- Records from a data source:
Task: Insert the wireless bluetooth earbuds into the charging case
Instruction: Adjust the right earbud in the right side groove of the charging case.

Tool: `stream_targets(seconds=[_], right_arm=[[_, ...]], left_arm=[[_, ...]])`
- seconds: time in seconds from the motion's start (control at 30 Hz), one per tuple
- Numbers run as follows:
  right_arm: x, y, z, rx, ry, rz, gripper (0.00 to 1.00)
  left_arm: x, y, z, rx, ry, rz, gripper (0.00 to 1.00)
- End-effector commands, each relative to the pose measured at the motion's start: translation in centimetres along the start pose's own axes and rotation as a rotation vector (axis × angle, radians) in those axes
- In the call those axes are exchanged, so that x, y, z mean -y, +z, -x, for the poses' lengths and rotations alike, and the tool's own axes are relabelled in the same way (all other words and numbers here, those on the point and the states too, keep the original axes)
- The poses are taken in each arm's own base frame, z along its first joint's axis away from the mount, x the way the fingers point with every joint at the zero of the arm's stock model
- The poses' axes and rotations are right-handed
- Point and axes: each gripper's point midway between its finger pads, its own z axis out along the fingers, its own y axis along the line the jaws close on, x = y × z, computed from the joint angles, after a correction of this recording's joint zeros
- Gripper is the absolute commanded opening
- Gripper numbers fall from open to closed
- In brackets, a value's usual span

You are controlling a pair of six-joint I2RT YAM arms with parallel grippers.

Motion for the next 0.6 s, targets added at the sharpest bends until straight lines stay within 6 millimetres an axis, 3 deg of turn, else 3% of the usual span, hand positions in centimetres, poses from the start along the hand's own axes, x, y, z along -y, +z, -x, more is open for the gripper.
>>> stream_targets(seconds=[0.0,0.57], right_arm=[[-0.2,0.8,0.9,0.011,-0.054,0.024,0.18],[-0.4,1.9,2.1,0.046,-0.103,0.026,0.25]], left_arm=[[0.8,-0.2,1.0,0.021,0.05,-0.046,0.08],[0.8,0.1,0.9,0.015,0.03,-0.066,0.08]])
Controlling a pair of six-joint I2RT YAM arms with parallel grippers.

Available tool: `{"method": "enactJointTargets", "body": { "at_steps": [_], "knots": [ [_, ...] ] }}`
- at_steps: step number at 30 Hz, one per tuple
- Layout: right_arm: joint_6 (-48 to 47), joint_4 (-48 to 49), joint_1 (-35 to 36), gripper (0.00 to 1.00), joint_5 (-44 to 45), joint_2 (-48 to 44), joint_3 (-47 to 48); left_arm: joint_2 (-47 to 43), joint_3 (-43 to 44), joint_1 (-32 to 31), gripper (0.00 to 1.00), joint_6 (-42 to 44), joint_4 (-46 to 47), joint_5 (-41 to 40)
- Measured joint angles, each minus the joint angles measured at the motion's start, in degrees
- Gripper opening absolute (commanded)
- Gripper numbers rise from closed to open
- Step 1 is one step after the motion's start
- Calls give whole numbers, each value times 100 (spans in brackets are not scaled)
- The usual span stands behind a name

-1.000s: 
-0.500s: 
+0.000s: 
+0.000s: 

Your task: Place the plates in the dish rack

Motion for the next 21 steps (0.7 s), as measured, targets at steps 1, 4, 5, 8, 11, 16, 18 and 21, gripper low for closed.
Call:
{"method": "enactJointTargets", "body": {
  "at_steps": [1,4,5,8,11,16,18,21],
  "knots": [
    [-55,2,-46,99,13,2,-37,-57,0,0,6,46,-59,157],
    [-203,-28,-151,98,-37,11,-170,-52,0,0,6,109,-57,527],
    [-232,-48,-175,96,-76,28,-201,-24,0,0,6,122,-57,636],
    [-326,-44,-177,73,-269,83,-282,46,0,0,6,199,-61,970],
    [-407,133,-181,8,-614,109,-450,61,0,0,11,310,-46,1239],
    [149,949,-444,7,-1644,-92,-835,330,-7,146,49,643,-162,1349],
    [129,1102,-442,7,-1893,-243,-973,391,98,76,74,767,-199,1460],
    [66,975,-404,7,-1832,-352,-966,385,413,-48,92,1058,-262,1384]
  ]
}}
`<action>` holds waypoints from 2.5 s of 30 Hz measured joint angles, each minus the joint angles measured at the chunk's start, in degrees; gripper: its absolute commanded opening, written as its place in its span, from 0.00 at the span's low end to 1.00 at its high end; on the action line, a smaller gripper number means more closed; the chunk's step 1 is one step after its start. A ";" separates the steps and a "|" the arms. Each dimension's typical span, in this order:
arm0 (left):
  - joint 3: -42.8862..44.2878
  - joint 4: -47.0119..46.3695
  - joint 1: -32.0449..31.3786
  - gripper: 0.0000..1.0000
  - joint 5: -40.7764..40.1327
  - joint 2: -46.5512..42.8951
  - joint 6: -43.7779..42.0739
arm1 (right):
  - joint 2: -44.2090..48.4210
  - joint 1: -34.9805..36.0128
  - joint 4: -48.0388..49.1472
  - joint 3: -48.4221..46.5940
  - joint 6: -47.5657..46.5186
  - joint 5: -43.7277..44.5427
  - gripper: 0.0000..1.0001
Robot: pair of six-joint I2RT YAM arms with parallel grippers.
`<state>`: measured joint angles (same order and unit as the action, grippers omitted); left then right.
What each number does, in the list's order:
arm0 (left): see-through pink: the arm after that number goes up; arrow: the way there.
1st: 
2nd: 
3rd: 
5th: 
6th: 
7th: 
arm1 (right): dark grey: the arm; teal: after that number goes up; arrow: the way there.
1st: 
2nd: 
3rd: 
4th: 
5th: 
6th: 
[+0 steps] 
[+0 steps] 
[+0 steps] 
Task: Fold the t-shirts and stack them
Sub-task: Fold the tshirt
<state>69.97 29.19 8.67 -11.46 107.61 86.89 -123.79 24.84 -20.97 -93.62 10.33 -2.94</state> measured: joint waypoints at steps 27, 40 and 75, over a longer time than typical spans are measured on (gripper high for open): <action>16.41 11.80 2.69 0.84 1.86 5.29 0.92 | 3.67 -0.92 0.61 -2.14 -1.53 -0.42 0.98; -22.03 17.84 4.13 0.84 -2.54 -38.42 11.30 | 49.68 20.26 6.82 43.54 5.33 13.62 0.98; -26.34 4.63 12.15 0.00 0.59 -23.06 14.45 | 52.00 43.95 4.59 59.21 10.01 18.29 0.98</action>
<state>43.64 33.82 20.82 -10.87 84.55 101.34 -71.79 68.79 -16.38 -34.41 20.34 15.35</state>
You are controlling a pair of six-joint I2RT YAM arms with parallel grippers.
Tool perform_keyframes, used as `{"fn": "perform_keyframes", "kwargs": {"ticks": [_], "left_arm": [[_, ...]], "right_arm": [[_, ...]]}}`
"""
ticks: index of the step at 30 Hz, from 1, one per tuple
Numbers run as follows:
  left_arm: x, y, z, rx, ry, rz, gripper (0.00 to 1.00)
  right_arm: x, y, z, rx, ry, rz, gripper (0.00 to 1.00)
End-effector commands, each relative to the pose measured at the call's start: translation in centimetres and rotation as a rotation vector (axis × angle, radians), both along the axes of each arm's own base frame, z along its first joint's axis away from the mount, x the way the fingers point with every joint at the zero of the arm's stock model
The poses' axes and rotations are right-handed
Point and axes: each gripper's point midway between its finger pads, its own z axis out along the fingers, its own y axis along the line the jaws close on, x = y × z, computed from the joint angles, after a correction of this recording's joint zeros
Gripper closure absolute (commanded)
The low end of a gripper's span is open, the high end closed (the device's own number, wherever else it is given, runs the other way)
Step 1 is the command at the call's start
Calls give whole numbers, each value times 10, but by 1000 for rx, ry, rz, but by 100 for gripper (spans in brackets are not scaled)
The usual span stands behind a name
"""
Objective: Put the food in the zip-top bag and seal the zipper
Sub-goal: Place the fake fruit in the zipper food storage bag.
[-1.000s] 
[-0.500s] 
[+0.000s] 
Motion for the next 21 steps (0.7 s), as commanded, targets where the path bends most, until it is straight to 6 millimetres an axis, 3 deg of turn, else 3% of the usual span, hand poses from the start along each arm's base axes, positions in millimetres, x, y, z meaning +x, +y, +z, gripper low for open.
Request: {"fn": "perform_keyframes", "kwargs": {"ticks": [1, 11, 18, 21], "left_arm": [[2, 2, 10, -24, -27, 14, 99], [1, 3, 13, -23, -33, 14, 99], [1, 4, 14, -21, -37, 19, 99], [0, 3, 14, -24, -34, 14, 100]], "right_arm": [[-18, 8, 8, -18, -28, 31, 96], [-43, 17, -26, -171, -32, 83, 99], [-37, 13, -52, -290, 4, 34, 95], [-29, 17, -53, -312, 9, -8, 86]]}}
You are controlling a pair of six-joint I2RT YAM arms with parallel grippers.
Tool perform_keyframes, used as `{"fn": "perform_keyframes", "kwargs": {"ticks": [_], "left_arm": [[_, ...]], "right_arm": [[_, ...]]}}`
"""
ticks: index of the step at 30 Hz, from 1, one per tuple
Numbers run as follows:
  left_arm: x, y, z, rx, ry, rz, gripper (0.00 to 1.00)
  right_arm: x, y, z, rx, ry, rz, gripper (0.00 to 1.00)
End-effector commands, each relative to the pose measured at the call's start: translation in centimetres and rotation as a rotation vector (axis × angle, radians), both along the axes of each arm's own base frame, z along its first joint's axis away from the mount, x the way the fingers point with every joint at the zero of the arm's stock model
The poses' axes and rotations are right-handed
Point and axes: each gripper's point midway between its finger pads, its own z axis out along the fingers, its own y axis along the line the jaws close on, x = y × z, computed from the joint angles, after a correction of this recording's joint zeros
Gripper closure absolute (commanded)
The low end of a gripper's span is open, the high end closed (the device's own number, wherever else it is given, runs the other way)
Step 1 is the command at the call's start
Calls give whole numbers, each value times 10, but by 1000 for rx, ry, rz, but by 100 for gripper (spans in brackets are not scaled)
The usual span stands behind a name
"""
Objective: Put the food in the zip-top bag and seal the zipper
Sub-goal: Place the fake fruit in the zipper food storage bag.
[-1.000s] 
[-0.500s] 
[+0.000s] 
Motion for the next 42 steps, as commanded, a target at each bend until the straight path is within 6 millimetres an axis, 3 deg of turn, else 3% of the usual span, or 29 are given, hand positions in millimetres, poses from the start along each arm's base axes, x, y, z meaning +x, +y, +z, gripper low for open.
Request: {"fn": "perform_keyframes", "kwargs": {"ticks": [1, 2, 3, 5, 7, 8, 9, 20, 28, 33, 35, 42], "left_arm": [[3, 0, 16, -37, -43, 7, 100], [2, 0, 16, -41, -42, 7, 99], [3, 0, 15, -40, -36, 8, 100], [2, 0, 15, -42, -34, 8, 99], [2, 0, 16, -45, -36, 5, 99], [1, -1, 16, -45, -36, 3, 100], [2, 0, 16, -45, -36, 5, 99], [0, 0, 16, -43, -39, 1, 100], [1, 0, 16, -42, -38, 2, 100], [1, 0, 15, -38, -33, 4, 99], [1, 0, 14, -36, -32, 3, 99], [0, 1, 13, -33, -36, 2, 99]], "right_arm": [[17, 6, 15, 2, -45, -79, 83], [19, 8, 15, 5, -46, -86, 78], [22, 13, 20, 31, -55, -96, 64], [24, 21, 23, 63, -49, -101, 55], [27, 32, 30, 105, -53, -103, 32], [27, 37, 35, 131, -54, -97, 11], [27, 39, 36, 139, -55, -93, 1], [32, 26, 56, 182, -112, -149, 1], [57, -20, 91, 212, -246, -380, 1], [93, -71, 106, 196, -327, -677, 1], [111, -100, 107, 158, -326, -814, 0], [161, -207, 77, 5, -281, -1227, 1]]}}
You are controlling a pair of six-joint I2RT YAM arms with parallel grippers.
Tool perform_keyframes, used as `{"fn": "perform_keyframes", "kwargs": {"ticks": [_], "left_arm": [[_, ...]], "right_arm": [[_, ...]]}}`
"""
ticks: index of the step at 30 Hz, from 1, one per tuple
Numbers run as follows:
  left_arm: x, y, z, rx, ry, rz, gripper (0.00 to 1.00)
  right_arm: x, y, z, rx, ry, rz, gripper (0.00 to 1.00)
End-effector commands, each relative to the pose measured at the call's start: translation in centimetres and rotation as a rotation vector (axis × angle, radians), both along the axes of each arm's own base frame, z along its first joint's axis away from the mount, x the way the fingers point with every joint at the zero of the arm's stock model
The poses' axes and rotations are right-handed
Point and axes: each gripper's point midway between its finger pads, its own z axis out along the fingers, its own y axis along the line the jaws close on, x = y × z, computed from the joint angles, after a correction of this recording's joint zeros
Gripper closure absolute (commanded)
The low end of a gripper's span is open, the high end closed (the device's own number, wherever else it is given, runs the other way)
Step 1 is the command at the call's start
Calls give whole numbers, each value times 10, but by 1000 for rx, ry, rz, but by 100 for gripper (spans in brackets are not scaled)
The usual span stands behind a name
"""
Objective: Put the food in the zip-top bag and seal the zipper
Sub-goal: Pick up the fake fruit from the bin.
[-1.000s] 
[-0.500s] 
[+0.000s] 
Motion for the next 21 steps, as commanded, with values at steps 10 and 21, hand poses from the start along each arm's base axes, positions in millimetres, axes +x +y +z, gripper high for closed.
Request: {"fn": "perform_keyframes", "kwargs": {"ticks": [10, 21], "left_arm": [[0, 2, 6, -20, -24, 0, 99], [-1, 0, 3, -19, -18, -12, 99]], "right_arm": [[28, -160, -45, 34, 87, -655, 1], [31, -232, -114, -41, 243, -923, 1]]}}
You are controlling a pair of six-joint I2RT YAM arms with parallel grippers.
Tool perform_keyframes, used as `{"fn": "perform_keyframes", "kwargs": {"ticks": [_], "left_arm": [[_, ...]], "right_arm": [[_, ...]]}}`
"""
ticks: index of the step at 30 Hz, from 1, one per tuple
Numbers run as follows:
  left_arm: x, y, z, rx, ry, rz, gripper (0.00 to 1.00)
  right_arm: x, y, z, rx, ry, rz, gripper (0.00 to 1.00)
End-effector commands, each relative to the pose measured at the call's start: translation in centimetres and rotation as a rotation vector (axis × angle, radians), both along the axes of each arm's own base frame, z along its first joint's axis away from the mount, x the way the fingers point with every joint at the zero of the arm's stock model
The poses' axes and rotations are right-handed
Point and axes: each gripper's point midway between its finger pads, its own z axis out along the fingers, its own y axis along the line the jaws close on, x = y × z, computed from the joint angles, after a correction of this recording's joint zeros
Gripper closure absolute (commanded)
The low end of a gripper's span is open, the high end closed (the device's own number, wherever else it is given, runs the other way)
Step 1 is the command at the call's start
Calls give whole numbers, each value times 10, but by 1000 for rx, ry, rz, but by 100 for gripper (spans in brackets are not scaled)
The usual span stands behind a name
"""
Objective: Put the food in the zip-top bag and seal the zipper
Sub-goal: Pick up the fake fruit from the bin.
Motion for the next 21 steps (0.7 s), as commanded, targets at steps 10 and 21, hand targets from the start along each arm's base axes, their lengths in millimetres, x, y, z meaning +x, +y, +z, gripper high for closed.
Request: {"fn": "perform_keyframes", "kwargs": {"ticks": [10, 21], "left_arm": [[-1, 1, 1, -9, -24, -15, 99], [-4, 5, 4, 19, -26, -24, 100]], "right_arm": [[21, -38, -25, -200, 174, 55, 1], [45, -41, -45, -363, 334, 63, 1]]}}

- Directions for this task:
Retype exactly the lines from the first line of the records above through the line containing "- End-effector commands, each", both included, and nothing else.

- Reply:
Task: Insert the wireless bluetooth earbuds into the charging case
Instruction: Adjust the right earbud in the right side groove of the charging case.

Tool: `stream_targets(seconds=[_], right_arm=[[_, ...]], left_arm=[[_, ...]])`
- seconds: time in seconds from the motion's start (control at 30 Hz), one per tuple
- Numbers run as follows:
  right_arm: x, y, z, rx, ry, rz, gripper (0.00 to 1.00)
  left_arm: x, y, z, rx, ry, rz, gripper (0.00 to 1.00)
- End-effector commands, each relative to the pose measured at the motion's start: translation in centimetres along the start pose's own axes and rotation as a rotation vector (axis × angle, radians) in those axes

That's the answer, with nothing more to add.